Baseball columnist Tyler Kepner sets up a history of the World Series
“The Grandest Stage” by Tyler Kepner tells the offbeat stories behind MLB’s World Series with an eye toward the players who rose to the occasion.
For baseball fans, “the most wonderful time of year” happens long before Christmas. It’s the end of October, when the nearly 120-year-old World Series, Major League Baseball’s championship showdown, takes place. Just in time for its return, Tyler Kepner, baseball columnist for The New York Times and author of “K: A History of Baseball in Ten Pitches,” has penned a fresh take on the event, “The Grandest Stage: A History of the World Series.” He tells fascinating stories of notable and overlooked moments that helped make this contest a North American institution.
“Baseball takes time to reveal its truths,” writes Kepner, a lifelong fan of the game. He points out, when comparing the steadfast value of America’s pastime to the growing popularity of football, that the measured, deliberate pace of the seven game series is its charm:
“Baseball is a fundamentally different product, an everyday companion for seven months, not a once-per-week spectacle for five. Americans spend countless more hours watching baseball, which has about 10 times as many games, than they do watching football, in person and at home. A Super Bowl lasts less than four hours; a World Series might go 25. And what a treat that is for the millions of us who love baseball. Every season is an inverted pyramid, contenders whittled away as the schedule descends to that delicious denouement, in four to seven acts, beginning in late October.”
Kepner paints baseball as a Homeric epic in contrast to the slam poetry of football – both powerful, but in their own ways. In “The Grandest Stage,” he invites all sports lovers to reawaken an appreciation for the long-form championship by looking back on a delightful hodgepodge of stories in World Series history that reveal the distinctive theater of baseball.
He’s careful not to call his book a definitive or chronological history, but rather, as the book’s subtitle suggests, “a history.” There are no game-by-game breakdowns or lengthy profiles of famous players. Instead, Kepner intentionally divides the book into seven sections, each focused on a narrow theme, to examine the Series in a novel way.
There are tales detailing how players handled the pressures of the series as well as myth-shattering stories. The fascinating role of managers is examined, as are the arcs of unsung heroes as well as those of players who committed now-forgotten gaffes. “I tried not to cover the same old ground,” Kepner writes in his acknowledgments, and readers will find he succeeds in providing new perspectives while telling engaging and occasionally eyebrow-raising stories.
Big names and moments get their mention: Kepner details how Babe Ruth’s famous prediction of where he would slam a homer in the 1932 series was likely a case of revisionist history and argues that the 1919 White Sox allegedly throwing the Series barely mattered since their opponents, the Cincinnati Reds, were simply the better team that year.
But far more frequently in the book, it’s the lesser-known players and pieces of history that get the spotlight. A whole chapter is given over to players who were never the best on the roster, but who made an impact in pivotal points of the Series, like Geoff Blum, whose clutch home run in the 14th inning of 2005’s Game 3 clinched the win for the White Sox in what was the longest World Series game to date.
By highlighting the more obscure topics, Kepner assumes at least a working knowledge of the Series’ history on the part of the reader.
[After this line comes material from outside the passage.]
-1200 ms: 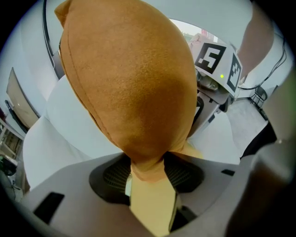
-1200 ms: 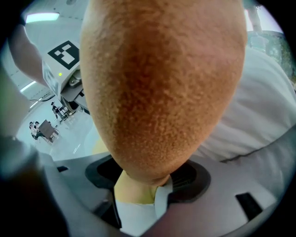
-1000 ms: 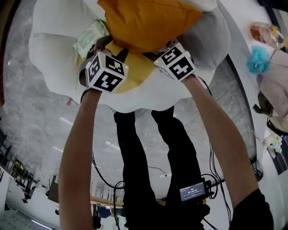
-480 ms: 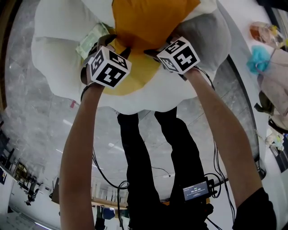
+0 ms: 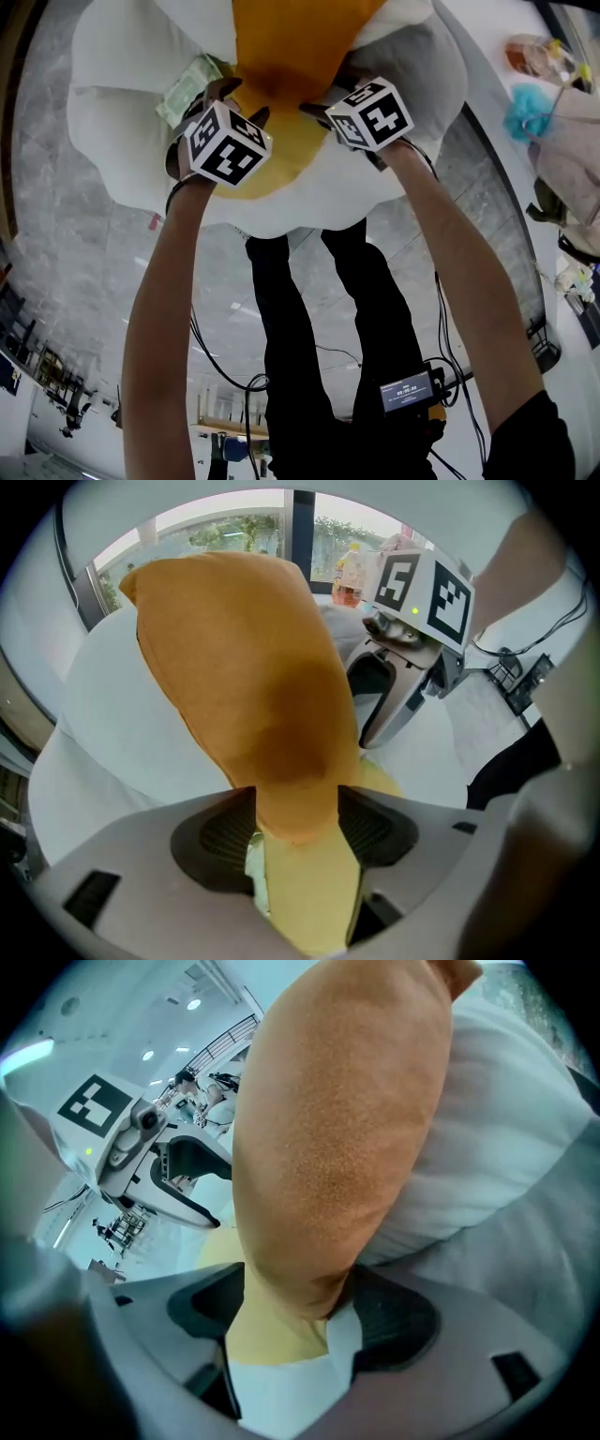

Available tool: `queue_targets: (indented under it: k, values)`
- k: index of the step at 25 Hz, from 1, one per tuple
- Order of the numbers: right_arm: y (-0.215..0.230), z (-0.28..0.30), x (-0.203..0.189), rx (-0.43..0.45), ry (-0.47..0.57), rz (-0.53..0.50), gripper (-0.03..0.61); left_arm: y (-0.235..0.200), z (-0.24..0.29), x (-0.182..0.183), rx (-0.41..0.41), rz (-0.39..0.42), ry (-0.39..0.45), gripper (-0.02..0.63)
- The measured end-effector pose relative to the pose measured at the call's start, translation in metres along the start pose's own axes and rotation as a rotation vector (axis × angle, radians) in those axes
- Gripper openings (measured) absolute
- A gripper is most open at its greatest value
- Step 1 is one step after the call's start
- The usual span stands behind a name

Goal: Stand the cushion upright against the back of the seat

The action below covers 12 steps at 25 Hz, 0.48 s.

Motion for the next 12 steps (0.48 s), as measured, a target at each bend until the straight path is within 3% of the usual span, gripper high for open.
queue_targets:
  k: [7, 12]
  values:
    - [-0.021, -0.045, 0.008, -0.021, 0.015, -0.013, 0.364, 0.012, -0.040, 0.011, -0.009, -0.054, 0.050, 0.288]
    - [-0.060, -0.096, 0.031, -0.012, 0.034, -0.048, 0.364, 0.035, -0.101, 0.028, -0.034, -0.076, 0.101, 0.288]
Point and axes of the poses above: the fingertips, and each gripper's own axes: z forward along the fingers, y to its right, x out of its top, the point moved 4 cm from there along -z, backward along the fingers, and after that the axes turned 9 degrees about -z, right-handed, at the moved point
The structure of the second chapter, “Game 2,” which breaks down some so-called “Sidebars,” or obscure truths, makes this presumption plain. Kepner is after the behind-the-scenes deeper cut, what fans might not know about particular games or players.
“The Grandest Stage” is not exactly a book for baseball neophytes, but it is a quirky and engrossing celebration of the Series. Throughout, Kepner’s love of the game is infectious. His passion and experience as a sports columnist come together to make each story lively and compelling. Reading “The Grandest Stage,” bouncing from story to story, feels like having an all-night-long chat with a fellow baseball-obsessed friend.